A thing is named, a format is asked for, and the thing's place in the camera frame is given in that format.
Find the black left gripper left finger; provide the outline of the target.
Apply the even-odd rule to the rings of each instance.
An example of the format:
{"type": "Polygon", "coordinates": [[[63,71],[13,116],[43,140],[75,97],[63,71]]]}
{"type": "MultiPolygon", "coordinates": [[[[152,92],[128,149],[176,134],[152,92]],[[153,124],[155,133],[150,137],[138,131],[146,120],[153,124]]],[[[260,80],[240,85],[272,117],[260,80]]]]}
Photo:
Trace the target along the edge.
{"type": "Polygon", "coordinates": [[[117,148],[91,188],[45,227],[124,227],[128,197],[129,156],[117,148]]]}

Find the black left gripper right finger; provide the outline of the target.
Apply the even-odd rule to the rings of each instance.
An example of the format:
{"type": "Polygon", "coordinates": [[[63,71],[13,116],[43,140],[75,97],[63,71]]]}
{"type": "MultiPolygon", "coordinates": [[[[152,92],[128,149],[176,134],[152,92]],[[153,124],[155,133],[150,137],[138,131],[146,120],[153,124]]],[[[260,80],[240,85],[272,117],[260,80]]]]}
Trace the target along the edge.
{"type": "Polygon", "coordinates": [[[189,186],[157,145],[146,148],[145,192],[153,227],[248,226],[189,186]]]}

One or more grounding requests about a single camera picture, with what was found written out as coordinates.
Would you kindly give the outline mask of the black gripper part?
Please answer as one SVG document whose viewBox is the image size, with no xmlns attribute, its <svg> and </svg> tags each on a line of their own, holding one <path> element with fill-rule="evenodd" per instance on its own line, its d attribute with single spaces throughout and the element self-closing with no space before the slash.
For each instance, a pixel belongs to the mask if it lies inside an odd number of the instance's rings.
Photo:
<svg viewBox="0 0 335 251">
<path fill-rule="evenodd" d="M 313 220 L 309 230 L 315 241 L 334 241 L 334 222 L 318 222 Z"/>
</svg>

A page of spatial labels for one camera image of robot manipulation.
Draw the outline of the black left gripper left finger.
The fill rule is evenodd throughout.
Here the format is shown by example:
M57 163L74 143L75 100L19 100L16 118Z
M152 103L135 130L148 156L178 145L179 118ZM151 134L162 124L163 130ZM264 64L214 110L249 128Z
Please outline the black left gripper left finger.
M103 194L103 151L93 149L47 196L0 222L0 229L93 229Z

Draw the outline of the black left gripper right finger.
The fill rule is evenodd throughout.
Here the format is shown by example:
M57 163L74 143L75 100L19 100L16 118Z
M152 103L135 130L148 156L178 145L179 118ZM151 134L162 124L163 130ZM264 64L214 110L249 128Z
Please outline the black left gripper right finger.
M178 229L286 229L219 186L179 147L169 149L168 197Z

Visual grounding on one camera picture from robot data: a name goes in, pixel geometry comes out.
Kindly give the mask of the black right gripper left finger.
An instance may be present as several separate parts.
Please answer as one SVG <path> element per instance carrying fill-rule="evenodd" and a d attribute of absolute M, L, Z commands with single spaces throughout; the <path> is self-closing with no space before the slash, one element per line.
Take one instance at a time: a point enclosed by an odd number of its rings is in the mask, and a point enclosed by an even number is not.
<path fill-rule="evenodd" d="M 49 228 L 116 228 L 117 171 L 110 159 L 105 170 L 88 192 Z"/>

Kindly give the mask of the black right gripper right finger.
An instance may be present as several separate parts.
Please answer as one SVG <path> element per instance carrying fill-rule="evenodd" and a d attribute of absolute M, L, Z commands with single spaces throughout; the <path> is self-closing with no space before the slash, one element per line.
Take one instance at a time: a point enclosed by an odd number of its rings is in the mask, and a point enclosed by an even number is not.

========

Requirement: Reproduce, with no other lines, the one containing "A page of spatial" and all lines after it through the end of the data above.

Solved problem:
A page of spatial labels for one camera image of robot manipulation.
Draw the outline of the black left gripper left finger.
The fill rule is evenodd throughout.
Here the format is shown by example:
M57 163L74 143L75 100L19 100L16 118Z
M152 103L135 130L148 156L178 145L179 118ZM151 134L162 124L163 130ZM264 64L214 110L249 128Z
Please outline the black left gripper left finger.
M103 194L103 151L93 149L47 196L0 222L0 229L93 229Z

Draw the outline of the black left gripper right finger.
The fill rule is evenodd throughout.
Here the format is shown by example:
M57 163L74 143L75 100L19 100L16 118Z
M152 103L135 130L148 156L178 145L179 118ZM151 134L162 124L163 130ZM264 64L214 110L249 128Z
Please outline the black left gripper right finger.
M178 229L286 229L219 186L179 147L169 149L168 197Z

Visual grounding on one camera picture from robot data: a name goes in, pixel geometry comes out.
Kindly give the mask of the black right gripper left finger.
An instance may be present as several separate parts.
Please answer as one SVG <path> element per instance carrying fill-rule="evenodd" and a d attribute of absolute M, L, Z commands with single spaces throughout; the <path> is self-closing with no space before the slash, one element per line.
Take one instance at a time: a point enclosed by an odd number of its rings is in the mask, and a point enclosed by an even number is not.
<path fill-rule="evenodd" d="M 49 228 L 116 228 L 117 171 L 110 159 L 105 170 L 88 192 Z"/>

Kindly give the mask of the black right gripper right finger.
An instance may be present as several separate parts.
Please answer as one SVG <path> element per instance carrying fill-rule="evenodd" and a d attribute of absolute M, L, Z commands with single spaces throughout; the <path> is self-closing with no space before the slash, one element per line.
Take one instance at a time: a point enclosed by an odd number of its rings is in the mask, and a point enclosed by an even number is not.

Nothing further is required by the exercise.